• [Task to carry out] The lines from the top of the records below through the one containing "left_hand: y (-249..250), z" are to be transcribed exactly, and nothing else is to be added.

• [Source material]

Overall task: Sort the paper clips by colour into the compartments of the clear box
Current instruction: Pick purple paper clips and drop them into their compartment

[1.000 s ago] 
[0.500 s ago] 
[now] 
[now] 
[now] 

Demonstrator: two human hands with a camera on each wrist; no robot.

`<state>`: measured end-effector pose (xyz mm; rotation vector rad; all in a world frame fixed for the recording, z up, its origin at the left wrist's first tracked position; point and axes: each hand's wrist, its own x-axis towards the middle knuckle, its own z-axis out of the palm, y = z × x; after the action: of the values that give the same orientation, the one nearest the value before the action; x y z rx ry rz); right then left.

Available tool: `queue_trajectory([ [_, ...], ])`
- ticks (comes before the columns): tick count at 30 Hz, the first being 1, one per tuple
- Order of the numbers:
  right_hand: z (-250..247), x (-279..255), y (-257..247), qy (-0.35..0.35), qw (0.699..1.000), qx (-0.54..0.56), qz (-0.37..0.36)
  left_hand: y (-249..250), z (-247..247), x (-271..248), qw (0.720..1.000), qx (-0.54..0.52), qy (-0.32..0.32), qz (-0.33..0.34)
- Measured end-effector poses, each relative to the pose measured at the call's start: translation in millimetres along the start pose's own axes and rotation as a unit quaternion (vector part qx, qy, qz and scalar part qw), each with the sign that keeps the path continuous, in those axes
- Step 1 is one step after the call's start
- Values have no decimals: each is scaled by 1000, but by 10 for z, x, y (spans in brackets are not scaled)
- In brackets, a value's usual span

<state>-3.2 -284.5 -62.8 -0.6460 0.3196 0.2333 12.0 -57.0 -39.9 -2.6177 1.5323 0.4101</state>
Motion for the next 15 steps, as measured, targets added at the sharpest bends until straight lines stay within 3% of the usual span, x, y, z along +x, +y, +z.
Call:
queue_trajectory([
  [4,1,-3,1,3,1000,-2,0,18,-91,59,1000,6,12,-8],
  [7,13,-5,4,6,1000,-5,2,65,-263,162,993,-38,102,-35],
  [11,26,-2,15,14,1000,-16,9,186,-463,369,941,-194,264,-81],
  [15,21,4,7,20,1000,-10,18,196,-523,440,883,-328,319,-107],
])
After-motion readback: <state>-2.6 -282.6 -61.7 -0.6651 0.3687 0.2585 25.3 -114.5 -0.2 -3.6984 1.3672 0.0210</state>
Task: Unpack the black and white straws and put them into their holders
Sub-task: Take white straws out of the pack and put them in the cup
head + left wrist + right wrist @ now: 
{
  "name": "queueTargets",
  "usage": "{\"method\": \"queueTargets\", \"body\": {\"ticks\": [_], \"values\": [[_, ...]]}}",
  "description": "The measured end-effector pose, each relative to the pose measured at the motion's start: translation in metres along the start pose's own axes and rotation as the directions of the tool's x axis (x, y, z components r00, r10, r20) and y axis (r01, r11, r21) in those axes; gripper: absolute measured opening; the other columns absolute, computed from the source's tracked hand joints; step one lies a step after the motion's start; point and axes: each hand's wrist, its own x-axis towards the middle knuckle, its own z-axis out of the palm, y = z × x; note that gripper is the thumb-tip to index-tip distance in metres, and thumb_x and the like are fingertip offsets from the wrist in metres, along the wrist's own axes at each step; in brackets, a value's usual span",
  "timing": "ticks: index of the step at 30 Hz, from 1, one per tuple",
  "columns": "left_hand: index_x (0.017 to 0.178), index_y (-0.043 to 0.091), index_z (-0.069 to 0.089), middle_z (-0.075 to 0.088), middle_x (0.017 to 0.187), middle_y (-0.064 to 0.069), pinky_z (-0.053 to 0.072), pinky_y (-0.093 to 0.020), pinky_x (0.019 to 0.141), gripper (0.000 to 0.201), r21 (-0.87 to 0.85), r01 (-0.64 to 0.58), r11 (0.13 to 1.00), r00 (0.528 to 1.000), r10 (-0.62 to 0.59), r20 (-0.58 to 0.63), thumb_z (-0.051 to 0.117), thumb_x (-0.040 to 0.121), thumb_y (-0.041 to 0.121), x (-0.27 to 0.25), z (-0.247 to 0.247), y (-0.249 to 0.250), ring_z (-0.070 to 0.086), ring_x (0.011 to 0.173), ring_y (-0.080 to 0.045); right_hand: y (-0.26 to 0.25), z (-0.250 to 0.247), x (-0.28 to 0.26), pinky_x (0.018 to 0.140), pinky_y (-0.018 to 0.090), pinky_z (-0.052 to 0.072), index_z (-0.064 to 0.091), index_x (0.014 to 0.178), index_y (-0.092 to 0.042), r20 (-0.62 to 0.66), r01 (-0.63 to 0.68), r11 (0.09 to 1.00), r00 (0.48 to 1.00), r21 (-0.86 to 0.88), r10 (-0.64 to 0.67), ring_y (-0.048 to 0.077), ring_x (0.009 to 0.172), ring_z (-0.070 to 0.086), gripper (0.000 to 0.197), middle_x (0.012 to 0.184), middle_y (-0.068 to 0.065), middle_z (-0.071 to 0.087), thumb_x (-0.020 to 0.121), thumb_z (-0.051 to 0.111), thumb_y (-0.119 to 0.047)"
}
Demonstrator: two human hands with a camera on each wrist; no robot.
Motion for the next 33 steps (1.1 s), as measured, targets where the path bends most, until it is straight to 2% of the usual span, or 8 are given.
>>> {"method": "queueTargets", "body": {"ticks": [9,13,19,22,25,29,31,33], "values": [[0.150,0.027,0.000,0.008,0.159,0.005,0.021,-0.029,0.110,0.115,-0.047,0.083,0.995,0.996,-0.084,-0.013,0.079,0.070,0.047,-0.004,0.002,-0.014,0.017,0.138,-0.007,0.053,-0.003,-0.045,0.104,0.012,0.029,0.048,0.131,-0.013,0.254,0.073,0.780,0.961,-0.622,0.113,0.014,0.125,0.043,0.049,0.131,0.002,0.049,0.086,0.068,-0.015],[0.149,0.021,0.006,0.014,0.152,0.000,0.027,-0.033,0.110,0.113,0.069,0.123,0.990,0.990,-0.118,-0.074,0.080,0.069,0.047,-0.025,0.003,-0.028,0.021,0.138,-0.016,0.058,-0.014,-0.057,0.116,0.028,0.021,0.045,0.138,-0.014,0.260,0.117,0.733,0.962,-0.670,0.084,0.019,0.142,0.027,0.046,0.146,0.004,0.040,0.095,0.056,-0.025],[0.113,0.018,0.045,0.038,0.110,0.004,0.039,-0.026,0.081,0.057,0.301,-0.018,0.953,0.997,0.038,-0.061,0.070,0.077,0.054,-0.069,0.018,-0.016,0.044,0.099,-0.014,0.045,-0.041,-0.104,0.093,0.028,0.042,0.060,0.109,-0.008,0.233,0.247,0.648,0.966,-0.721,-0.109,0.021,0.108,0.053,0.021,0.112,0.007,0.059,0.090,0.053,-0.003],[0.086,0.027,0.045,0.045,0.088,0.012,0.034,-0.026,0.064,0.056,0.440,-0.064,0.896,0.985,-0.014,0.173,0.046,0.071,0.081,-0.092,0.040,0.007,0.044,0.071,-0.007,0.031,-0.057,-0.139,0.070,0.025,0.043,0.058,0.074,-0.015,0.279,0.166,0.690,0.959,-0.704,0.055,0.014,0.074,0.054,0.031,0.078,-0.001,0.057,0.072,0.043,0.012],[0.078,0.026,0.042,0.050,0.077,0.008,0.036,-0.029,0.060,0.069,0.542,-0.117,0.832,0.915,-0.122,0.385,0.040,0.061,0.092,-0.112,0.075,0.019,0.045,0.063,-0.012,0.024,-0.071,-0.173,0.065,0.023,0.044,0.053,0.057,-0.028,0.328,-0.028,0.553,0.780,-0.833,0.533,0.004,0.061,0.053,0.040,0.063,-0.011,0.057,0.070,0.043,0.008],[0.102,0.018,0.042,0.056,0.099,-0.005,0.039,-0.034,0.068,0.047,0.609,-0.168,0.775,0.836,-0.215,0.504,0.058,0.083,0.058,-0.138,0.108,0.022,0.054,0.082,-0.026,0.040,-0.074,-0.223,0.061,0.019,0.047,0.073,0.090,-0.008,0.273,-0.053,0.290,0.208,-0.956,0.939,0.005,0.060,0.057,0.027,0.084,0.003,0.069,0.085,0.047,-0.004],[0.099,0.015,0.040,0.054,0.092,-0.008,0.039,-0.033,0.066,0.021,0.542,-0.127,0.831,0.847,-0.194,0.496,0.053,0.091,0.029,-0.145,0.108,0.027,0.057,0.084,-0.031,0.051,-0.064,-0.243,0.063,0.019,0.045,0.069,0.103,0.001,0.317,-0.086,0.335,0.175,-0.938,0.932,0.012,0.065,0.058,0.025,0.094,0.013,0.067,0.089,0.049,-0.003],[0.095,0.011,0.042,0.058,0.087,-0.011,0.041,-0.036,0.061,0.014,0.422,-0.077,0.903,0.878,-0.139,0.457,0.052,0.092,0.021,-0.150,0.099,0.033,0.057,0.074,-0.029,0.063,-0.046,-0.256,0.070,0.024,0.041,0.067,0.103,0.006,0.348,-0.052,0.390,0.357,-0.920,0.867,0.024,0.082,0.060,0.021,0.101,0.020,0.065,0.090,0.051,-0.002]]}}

• [Your response]
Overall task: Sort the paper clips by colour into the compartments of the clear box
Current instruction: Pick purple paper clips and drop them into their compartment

[1.000 s ago] 
[0.500 s ago] 
[now] 
[now] 
[now] 

Demonstrator: two human hands with a camera on each wrist; no robot.

`<state>`: measured end-effector pose (xyz mm; rotation vector rad; all in a world frame fixed for the recording, z up, its origin at the left wrist's first tracked position; point and axes: each hand's wrist, its own x-axis towards the middle knuckle, its own z-axis out of the palm, y = z × x; after the action: of the values that give the same orientation, the one nearest the value before the action; x y z rx ry rz); right then left.

Available tool: `queue_trajectory([ [_, ...], ])`
- ticks (comes before the columns): tick count at 30 Hz, the first being 1, one per tuple
- Order of the numbers:
  right_hand: z (-250..247), x (-279..255), y (-257..247), qy (-0.35..0.35), qw (0.699..1.000), qx (-0.54..0.56), qz (-0.37..0.36)
  left_hand: y (-249..250), z (-247..247), x (-271..248), qw (0.720..1.000), qx (-0.54..0.52), qy (-0.32..0.32), qz (-0.33..0.34)

Nothing else is required to complete the exercise.